:: Exercise ::
Filter by the string "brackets": return the lines of the material that contain it.
*** Opening Information shown ***
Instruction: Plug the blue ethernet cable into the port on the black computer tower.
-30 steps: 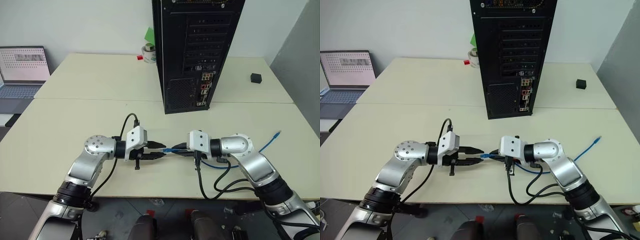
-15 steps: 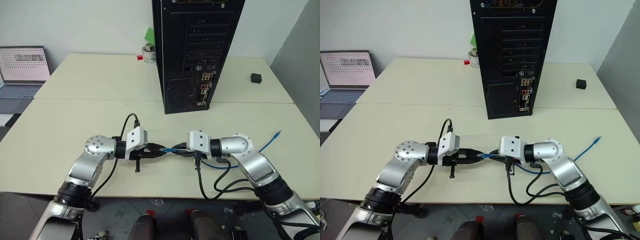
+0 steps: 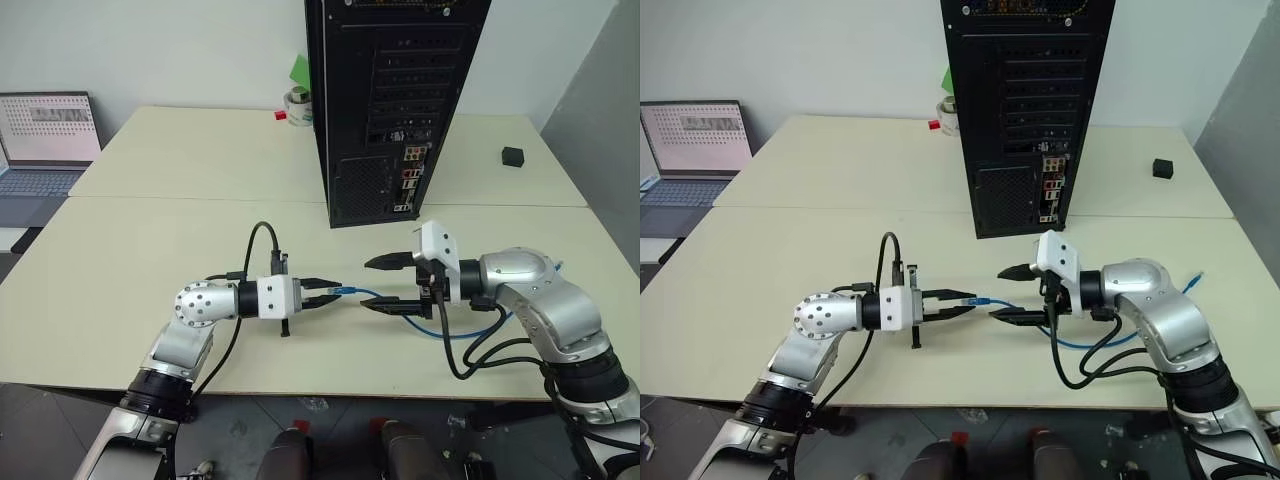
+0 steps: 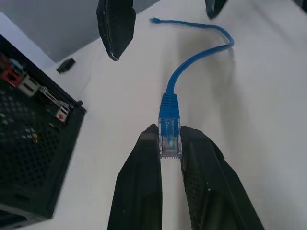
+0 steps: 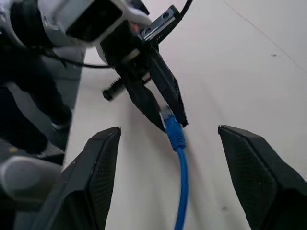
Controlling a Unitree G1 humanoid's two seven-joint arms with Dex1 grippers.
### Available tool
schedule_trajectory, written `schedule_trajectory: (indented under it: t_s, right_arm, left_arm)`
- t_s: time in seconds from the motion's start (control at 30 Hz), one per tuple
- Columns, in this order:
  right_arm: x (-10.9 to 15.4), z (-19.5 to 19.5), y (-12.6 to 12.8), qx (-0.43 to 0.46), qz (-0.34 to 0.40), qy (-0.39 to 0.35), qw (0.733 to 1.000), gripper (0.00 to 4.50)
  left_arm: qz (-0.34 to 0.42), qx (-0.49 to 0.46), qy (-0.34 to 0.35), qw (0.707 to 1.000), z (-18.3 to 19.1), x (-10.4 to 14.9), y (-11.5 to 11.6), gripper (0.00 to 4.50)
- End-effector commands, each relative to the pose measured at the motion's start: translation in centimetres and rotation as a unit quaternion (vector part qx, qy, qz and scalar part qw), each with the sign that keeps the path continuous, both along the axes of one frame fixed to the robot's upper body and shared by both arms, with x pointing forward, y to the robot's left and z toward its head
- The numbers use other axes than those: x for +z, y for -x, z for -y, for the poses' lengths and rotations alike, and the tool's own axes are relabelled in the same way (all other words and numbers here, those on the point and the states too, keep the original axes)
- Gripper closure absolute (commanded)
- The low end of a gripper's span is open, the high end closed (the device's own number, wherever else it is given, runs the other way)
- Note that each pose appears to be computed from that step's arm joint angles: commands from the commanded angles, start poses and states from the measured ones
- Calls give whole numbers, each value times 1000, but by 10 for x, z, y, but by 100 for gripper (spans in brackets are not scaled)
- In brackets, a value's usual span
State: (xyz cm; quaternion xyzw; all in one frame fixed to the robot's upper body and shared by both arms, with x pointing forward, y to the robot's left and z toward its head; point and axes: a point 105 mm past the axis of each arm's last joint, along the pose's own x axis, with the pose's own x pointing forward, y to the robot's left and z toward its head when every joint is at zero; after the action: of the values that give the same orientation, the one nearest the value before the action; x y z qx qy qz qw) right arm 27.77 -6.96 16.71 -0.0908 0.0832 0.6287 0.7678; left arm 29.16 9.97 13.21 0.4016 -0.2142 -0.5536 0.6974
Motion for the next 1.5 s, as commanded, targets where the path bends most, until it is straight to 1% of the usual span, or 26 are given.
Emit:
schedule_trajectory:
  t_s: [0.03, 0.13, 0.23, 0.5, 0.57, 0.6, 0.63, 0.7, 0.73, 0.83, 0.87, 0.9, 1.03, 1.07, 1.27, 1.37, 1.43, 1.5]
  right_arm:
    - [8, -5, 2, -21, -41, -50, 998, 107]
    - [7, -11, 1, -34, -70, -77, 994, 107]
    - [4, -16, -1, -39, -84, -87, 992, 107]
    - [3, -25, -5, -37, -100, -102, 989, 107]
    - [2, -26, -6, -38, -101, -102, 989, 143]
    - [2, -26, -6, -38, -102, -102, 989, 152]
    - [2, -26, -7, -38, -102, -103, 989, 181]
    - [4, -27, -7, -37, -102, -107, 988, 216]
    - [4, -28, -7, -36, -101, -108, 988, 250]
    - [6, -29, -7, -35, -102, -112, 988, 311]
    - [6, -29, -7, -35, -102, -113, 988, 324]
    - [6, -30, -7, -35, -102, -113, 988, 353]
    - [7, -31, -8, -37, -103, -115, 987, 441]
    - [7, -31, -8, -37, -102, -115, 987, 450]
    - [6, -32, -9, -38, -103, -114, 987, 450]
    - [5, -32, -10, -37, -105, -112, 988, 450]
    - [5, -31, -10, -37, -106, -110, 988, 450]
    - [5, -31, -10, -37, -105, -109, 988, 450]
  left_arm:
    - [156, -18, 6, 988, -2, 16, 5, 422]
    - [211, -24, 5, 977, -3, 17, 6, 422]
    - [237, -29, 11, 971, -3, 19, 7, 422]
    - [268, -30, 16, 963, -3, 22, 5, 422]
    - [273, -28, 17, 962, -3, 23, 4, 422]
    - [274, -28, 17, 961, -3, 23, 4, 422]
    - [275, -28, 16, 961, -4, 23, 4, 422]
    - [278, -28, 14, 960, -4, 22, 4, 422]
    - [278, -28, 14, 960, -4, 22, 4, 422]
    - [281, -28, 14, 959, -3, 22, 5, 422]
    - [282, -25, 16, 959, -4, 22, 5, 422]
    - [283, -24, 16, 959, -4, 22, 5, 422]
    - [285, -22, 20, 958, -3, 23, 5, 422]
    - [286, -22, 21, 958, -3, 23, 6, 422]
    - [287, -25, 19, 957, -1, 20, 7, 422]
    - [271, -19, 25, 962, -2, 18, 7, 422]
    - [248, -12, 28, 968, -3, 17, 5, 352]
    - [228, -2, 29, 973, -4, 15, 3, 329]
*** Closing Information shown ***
:: Task result ::
- Calls give whole numbers, each value times 1000, but by 10 for x, z, y, but by 100 for gripper (spans in brackets are not scaled)
- In brackets, a value's usual span

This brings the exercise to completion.